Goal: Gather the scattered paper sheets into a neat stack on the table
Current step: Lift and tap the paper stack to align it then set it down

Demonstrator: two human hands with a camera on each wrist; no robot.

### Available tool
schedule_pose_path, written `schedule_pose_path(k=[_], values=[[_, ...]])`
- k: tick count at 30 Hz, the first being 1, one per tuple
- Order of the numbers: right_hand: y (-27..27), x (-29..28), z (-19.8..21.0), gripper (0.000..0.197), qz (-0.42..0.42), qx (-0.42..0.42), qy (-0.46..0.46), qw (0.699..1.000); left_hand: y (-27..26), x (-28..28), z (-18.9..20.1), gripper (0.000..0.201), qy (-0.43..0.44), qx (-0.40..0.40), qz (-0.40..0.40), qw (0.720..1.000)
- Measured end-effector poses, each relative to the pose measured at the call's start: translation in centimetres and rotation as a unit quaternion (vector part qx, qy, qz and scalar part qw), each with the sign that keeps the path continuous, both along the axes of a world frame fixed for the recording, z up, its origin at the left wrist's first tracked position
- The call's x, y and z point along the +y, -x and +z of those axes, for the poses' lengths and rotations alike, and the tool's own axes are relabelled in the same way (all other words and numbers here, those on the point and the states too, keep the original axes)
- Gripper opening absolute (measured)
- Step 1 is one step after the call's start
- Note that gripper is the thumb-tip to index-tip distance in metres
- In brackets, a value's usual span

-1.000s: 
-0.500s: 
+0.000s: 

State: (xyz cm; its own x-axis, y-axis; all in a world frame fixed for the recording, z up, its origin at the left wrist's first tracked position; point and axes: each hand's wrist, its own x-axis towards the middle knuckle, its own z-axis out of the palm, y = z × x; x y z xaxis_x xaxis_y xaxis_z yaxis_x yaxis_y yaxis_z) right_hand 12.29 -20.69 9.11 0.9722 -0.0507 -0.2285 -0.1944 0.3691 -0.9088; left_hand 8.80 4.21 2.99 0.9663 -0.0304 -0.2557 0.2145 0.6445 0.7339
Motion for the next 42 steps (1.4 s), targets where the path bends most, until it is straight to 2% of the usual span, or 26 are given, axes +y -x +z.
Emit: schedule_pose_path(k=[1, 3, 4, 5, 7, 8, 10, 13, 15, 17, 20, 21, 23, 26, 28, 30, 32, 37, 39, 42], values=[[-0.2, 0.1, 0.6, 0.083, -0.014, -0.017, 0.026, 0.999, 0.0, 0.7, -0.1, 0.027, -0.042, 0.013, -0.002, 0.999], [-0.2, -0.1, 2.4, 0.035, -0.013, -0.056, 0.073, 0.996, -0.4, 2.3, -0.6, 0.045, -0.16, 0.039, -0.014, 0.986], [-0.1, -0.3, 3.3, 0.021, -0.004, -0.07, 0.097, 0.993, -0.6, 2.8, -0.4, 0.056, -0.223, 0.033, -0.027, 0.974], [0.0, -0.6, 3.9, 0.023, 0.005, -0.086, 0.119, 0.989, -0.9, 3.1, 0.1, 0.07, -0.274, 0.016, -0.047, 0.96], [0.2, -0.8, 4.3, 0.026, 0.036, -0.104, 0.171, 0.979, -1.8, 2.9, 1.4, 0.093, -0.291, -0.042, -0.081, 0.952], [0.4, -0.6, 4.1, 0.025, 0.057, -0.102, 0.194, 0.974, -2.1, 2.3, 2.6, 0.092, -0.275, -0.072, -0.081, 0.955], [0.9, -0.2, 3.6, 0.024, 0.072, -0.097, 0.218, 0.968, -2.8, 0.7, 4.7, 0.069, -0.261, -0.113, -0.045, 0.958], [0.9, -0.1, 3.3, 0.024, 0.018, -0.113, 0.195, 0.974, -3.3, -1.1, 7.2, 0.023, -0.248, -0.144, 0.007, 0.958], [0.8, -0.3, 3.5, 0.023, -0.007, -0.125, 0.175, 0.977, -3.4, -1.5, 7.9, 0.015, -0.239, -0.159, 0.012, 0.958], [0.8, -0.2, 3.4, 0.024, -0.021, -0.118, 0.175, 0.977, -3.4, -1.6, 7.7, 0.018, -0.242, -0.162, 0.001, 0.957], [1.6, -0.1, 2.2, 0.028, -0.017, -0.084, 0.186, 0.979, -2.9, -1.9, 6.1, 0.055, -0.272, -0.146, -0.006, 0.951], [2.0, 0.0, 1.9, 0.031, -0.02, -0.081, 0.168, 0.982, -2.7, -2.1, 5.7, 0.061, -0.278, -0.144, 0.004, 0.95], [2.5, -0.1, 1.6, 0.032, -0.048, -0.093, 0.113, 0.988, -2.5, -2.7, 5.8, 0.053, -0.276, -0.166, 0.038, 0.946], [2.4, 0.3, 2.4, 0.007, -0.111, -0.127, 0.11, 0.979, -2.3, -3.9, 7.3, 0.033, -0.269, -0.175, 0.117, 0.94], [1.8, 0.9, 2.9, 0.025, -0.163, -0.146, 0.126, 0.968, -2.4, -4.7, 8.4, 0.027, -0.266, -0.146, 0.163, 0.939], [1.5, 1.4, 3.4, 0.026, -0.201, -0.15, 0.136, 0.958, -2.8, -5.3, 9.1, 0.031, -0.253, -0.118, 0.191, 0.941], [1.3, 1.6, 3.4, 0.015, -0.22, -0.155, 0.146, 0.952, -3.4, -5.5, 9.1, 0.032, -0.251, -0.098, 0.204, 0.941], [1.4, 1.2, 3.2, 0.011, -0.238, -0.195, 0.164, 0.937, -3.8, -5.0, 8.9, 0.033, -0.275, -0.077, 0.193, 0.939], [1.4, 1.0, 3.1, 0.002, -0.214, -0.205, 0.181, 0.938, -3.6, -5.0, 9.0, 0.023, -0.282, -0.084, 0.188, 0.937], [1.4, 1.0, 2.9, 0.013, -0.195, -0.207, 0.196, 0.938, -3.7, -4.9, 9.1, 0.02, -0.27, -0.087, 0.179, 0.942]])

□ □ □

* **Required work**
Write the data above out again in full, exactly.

* **Solution to the exercise**
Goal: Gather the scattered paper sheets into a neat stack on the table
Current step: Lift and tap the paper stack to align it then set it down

Demonstrator: two human hands with a camera on each wrist; no robot.

### Available tool
schedule_pose_path, written `schedule_pose_path(k=[_], values=[[_, ...]])`
- k: tick count at 30 Hz, the first being 1, one per tuple
- Order of the numbers: right_hand: y (-27..27), x (-29..28), z (-19.8..21.0), gripper (0.000..0.197), qz (-0.42..0.42), qx (-0.42..0.42), qy (-0.46..0.46), qw (0.699..1.000); left_hand: y (-27..26), x (-28..28), z (-18.9..20.1), gripper (0.000..0.201), qy (-0.43..0.44), qx (-0.40..0.40), qz (-0.40..0.40), qw (0.720..1.000)
- Measured end-effector poses, each relative to the pose measured at the call's start: translation in centimetres and rotation as a unit quaternion (vector part qx, qy, qz and scalar part qw), each with the sign that keeps the path continuous, both along the axes of a world frame fixed for the recording, z up, its origin at the left wrist's first tracked position
- The call's x, y and z point along the +y, -x and +z of those axes, for the poses' lengths and rotations alike, and the tool's own axes are relabelled in the same way (all other words and numbers here, those on the point and the states too, keep the original axes)
- Gripper opening absolute (measured)
- Step 1 is one step after the call's start
- Note that gripper is the thumb-tip to index-tip distance in metres
- In brackets, a value's usual span

-1.000s: 
-0.500s: 
+0.000s: 

State: (xyz cm; its own x-axis, y-axis; all in a world frame fixed for the recording, z up, its origin at the left wrist's first tracked position; point and axes: each hand's wrist, its own x-axis towards the middle knuckle, its own z-axis out of the palm, y = z × x; x y z xaxis_x xaxis_y xaxis_z yaxis_x yaxis_y yaxis_z) right_hand 12.29 -20.69 9.11 0.9722 -0.0507 -0.2285 -0.1944 0.3691 -0.9088; left_hand 8.80 4.21 2.99 0.9663 -0.0304 -0.2557 0.2145 0.6445 0.7339
Motion for the next 42 steps (1.4 s), targets where the path bends most, until it is straight to 2% of the usual span, or 26 are given, axes +y -x +z.
Emit: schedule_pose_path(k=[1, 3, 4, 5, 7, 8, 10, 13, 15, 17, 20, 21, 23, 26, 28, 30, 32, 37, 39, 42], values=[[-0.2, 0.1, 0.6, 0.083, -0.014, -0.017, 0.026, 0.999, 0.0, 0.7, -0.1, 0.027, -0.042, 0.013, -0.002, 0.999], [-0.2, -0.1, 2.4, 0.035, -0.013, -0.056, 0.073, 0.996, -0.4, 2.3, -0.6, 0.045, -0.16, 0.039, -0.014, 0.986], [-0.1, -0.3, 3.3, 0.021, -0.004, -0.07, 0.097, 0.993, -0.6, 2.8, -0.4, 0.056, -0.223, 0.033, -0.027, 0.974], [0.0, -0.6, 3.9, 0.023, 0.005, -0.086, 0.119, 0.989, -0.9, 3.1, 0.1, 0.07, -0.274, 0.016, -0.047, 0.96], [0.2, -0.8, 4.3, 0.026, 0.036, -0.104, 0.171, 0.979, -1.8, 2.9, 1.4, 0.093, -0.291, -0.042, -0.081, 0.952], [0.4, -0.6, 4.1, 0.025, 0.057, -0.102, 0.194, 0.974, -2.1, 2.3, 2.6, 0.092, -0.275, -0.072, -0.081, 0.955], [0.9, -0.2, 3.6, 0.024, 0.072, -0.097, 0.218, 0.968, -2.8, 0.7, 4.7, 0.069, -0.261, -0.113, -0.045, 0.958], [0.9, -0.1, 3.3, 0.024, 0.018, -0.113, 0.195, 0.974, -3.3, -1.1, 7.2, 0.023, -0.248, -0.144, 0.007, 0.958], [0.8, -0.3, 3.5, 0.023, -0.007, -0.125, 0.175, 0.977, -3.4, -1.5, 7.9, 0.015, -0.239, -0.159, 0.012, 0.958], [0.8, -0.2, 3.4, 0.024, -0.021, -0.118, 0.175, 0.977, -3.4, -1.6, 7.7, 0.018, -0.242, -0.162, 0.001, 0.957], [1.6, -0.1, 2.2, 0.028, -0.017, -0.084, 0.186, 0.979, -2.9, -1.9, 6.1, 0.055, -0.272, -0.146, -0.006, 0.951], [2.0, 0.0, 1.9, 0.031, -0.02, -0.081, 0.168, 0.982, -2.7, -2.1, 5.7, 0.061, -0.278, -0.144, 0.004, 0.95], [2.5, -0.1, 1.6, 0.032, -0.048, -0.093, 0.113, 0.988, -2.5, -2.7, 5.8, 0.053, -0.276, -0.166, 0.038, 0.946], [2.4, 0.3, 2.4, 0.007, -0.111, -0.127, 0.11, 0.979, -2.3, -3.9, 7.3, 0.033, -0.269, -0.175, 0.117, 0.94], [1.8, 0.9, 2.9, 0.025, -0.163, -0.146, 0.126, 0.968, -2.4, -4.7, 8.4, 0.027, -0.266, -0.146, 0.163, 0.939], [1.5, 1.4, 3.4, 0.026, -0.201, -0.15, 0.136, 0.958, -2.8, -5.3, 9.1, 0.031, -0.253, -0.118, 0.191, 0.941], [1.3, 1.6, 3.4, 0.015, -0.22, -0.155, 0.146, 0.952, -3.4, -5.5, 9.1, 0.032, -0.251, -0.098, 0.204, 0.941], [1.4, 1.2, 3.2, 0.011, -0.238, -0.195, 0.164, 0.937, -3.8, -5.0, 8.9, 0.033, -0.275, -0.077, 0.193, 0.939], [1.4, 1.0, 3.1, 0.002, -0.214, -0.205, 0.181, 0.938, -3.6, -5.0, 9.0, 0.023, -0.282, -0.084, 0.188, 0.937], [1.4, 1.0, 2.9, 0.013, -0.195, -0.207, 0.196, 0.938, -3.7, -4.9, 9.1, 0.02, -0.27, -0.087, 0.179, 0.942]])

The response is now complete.